» **Work to be completed**
Exclude images; transcribe the rest of the data exactly.

» **Available data**
- Opening Delimiter -

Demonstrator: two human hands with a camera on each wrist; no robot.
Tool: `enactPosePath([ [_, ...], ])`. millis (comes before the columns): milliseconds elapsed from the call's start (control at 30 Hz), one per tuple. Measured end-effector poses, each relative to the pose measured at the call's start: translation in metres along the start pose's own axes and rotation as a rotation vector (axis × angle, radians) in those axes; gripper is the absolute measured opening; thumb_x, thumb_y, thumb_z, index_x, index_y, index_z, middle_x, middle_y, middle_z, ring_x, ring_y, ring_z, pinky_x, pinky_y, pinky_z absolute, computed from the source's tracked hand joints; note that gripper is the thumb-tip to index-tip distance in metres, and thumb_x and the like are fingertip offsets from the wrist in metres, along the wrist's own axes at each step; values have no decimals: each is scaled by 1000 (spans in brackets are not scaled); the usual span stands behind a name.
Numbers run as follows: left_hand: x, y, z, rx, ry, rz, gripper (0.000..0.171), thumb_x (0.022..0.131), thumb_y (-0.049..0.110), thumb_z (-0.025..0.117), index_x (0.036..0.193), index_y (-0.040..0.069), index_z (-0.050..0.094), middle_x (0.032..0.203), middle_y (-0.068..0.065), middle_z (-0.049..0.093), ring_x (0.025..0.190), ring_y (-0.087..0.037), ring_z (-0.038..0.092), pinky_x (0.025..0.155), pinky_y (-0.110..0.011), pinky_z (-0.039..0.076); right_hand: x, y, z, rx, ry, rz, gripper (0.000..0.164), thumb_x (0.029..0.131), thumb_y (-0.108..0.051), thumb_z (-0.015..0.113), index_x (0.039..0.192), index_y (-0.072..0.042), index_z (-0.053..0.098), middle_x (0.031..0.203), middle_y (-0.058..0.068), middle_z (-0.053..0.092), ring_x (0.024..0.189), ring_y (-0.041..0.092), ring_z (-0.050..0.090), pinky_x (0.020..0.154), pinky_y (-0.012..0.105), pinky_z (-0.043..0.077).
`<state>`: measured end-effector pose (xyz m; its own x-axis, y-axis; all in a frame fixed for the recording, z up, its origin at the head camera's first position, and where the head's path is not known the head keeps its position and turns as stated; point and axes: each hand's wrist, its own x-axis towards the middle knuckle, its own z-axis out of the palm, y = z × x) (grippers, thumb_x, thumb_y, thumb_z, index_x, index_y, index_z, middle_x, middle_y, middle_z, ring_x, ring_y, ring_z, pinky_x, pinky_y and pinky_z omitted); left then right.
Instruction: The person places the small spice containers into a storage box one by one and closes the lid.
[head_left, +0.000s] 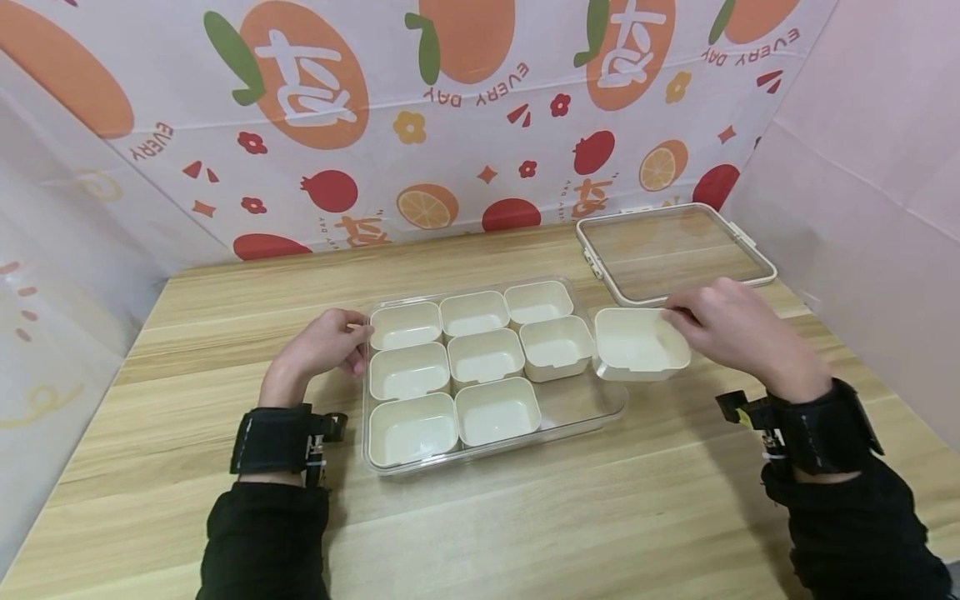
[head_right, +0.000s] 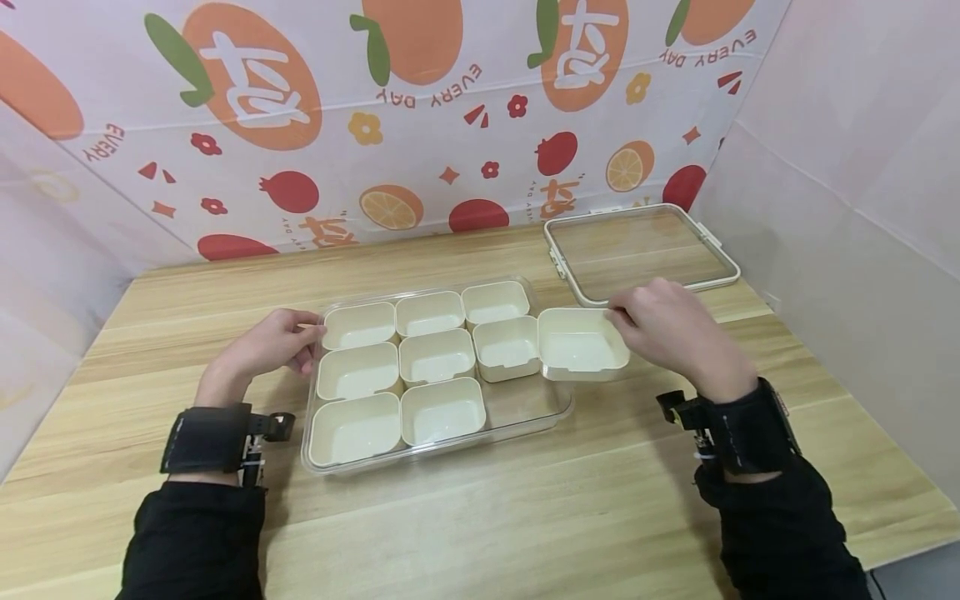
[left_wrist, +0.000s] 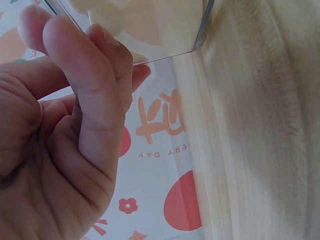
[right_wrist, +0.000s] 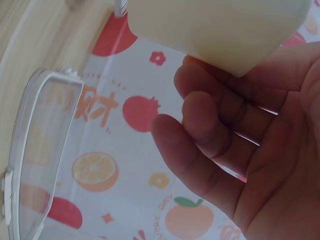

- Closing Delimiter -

» **Exercise answer**
Demonstrator: two human hands with a camera on each wrist; no robot.
Tool: `enactPosePath([ [_, ...], ])`. millis (comes before the columns): milliseconds elapsed from the call's start (control at 30 Hz), one per tuple. Measured end-effector poses, each relative to the pose measured at the call's start: translation in metres along the start pose's own axes and rotation as a rotation vector (axis × angle, radians) in those axes; gripper is the absolute measured opening; thumb_x, thumb_y, thumb_z, index_x, index_y, index_z, middle_x, middle_y, middle_z, ring_x, ring_y, ring_z, pinky_x, pinky_y, pinky_z absolute, computed from the source's tracked hand joints; note that gripper is the thumb-tip to index-tip distance in metres, and thumb_x and the like are fingertip offsets from the wrist in metres, along the wrist's own axes at each step; values have no decimals: each is scaled by 1000 (spans in brackets are not scaled); the usual span stands behind a name.
Numbers run as follows: left_hand: x, y, z, rx, ry, rz, gripper (0.000..0.171), thumb_x (0.022..0.131), thumb_y (-0.049..0.110), thumb_z (-0.025..0.117), index_x (0.036..0.193), index_y (-0.040..0.069), index_z (-0.050..0.094), middle_x (0.032..0.203), middle_y (-0.068..0.065), middle_z (-0.049..0.093), ring_x (0.025..0.190), ring_y (-0.087..0.037), ring_z (-0.038..0.092), pinky_x (0.025..0.155), pinky_y (-0.110..0.011), pinky_z (-0.039..0.076); right_hand: x, y, z, rx, ry, rz, gripper (0.000..0.164), thumb_x (0.029..0.131), thumb_y (-0.108..0.051), thumb_z (-0.015..0.113), index_x (0.039..0.192), index_y (-0.072..0.042), index_z (-0.053..0.098), middle_x (0.031..0.203), middle_y (-0.058..0.068), middle_z (-0.053..0.092), ring_x (0.024..0.189), ring_y (-0.041..0.092), ring_z (-0.050..0.090), pinky_x (0.020..0.154), pinky_y (-0.012..0.105), pinky_z (-0.043..0.077).
`<state>`: measured end-effector pose (xyz m; its own x-axis, y-axis; all in a frame fixed for the recording, z up, its origin at the head camera's first position, and where the head's path is not known the head keeps its position and turns as stated; point and axes: each hand's wrist, its own x-axis towards the middle knuckle, its own z-axis out of the palm, y = z × x) (grippers, thumb_x, thumb_y, thumb_z, index_x, index_y, index_z, middle_x, middle_y, middle_z, ring_x, ring_y, ring_z, pinky_x, pinky_y and pinky_z omitted); left then right.
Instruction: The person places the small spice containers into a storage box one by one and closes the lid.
[head_left, +0.000s] 
[head_right, +0.000s] 
[left_wrist, +0.000s] 
[right_wrist, +0.000s] 

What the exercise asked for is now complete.